A journal following the history, design, construction and operation of Bernard Kempinski's O Scale model railroad depicting the U. S. Military Railroad (USMRR) Aquia-Falmouth line in 1863, and other model railroad projects.
©Bernard Kempinski All text and images, except as noted, on this blog are copyrighted by the author and may not be used without permission.

November 29, 2011

Railroads and the Making of Modern America

Word Cloud of Official Correspondence of William T. Sherman during the Atlanta Campaign from Railroads and the Making of America.

I received a notice that the Yale University Press has published a new book called "The Iron Way: Railroads, the Civil War and the Making of Modern America" by Professor William Thomas. I will review the book after I get a chance to read it. In the mean time, Professor Thomas has put together a companion site at The University of Nebraska called Railroads and the Making of Modern America that is worth a look.

The University of Nebraska site has a great collection of data, maps, letters, photos and articles on the role railroads played in U.S. history from the earliest inception of railroads to the post civil war development. It has several interesting animated graphics that exploit the dynamic attributes of on-line presentations compared to static print.  For example you can watch the progress of the railroad construction in Nebraska as a function of time.

Some of their conclusions are surprising, especially about the role of the railroad in South's development. For example the site has a graphic that shows southern railroads at the time of the civil war reached more of their population, as measured by having a railroad within ten miles, than the northern states.

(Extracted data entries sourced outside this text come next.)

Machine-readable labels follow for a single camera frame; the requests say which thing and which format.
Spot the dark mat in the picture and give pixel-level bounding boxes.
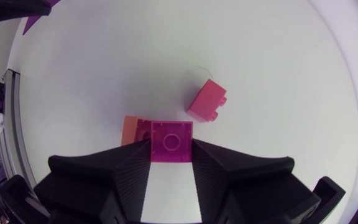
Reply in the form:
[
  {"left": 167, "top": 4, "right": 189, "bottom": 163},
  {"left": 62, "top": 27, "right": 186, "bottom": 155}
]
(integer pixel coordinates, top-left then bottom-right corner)
[{"left": 22, "top": 0, "right": 61, "bottom": 35}]

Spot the red toy brick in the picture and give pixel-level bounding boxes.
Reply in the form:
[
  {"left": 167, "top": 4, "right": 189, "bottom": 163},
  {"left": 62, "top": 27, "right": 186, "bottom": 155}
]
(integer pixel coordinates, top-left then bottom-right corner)
[{"left": 186, "top": 78, "right": 228, "bottom": 123}]

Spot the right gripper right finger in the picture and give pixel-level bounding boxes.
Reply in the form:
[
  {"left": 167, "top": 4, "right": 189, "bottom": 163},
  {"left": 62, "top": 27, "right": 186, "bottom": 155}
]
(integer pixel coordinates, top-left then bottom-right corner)
[{"left": 191, "top": 138, "right": 321, "bottom": 224}]

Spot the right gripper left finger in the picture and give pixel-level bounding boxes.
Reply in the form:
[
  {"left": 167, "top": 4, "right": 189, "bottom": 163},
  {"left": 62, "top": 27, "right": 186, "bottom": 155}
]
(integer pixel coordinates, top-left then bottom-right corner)
[{"left": 34, "top": 138, "right": 152, "bottom": 224}]

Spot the orange toy brick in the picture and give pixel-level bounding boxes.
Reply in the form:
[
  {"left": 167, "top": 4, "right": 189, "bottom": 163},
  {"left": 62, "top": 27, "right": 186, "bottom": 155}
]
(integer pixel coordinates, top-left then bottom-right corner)
[{"left": 121, "top": 115, "right": 152, "bottom": 147}]

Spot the magenta toy brick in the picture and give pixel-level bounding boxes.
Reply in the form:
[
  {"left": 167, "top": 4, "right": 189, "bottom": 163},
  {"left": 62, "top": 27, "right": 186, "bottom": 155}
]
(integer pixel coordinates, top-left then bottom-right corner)
[{"left": 150, "top": 120, "right": 194, "bottom": 164}]

They have an excellent topic discussion on the USMRR. They really delved into the labor arrangements for the USMRR construction Corps, which is a subject I had been wondering about too. The timeline and accompanying map found at this page is pretty neat as it logs in time and place. An excellent use of web based graphics display.

Some of the graphics do appear to be done just because they can and not for their research value. There are some animated nodal diagrams that didn't convey much new information to me in spite of their animated aspect. But many were downright fascinating. I found the  "word clouds" particularly intriguing. Check out this one depicting Official Correspondence of General Sherman during the Atlanta Campaign. It gives you an immediate view into Sherman's state of mind.

Professor Thomas' website is well worth checking out if you have any interest in early railroads in America.